Just as I was bout to start this post, I saw Marco’s Entry “On Database Joins” where he quotes a tweet by @codinghorror on joins being super expensive and explains how Tumblr avoids them. Tech folks at our portfolio companies have probably all heard me say that “joins are evil” because they will make it really difficult for your service or site to scale past a certain level. Of course, once you start to program without joins, you pretty quickly demote your database engine to perform object (or key-value pair) storage. And that begins to sound an awful lot like what Amazon’s SimpleDB and Google AppEngine’s Datastore does (and 10gen is about to do).
Yet to date very few of our portfolio companies make use of those technologies (the notable exception being AdaptiveBlue, with Alex Iskold explaining their usage of SimpleDB in some detail. One obvious reason is that these data stores are in their infancy. But there is also a sense that to date they are quite proprietary and would result in significant lock-in. Relational databases on the other hand have SQL and give the impression that one could switch from say Postgress to Oracle if one wanted to. The reality is that I have seen very few such switches take place. Partially this is due due to people starting with fairly standard SQL but eventually making use of proprietary aspects of a particluar database.

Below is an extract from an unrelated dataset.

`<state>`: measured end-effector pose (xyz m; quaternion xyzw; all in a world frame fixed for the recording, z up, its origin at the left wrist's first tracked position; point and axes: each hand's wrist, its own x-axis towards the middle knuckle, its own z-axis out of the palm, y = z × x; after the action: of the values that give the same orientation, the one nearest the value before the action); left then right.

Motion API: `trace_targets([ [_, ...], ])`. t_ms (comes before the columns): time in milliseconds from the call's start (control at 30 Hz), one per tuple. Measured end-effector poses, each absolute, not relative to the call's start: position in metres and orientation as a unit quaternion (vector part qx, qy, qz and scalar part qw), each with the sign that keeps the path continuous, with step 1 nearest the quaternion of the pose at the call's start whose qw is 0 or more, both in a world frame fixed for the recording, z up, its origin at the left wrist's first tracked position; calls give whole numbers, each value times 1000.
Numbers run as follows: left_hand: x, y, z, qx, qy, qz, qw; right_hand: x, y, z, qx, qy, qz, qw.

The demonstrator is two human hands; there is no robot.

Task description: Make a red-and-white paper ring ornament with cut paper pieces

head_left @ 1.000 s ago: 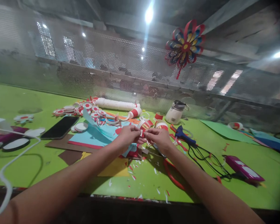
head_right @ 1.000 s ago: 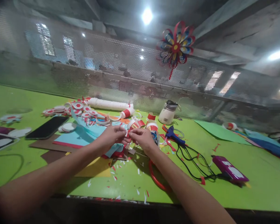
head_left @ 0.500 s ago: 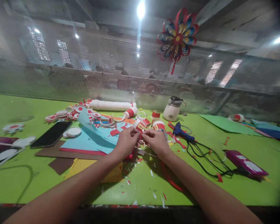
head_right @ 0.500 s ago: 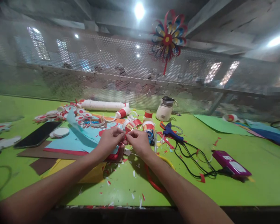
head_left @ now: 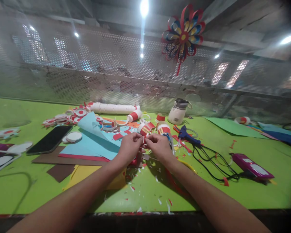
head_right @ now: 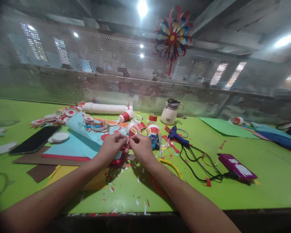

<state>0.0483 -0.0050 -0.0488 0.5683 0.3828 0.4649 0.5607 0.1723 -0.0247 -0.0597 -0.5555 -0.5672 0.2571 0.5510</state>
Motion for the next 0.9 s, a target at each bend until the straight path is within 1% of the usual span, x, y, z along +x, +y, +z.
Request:
trace_targets([
  [233, 45, -7, -47, 568, 372, 460, 573, 170, -32, -55, -550, -590, 247, 537],
  [333, 44, -10, -45, 557, 351, 460, 597, 173, -34, -52, -536, -591, 267, 540],
  [467, 43, -15, -40, 544, 323, 440, 638, 178, -35, -49, -539, -593, 249, 544],
  [600, 41, -19, -38, 543, 315, 423, 653, 179, -37, -44, -543, -589, 250, 544],
  [733, 37, -18, -38, 550, 289, 409, 668, 180, -39, -41, -527, -570, 298, 555],
  [900, 34, -15, -40, 550, 278, 395, 682, 186, -37, -44, -489, -508, 446, 550],
])
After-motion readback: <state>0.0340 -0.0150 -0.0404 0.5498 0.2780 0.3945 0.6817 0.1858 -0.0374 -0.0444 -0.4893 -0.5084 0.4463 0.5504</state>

The adoption of cloud databases I believe will benefit greatly from a standard that can play a similar role. At DLD, I talked with Werner Vogels, who professed some surprise that there are so few of these cloud database offerings out there to date (the team at 10gen is working on changing that) and said he would like to see more competition to SimpleDB and is interested in seeing some kind of standard emerge. The current state of affairs is that we are far from this. When you google for “cloud database standard”, only the first entry is immediately relevant and it is a blog post arguing that Atom is the right standard for cloud databases.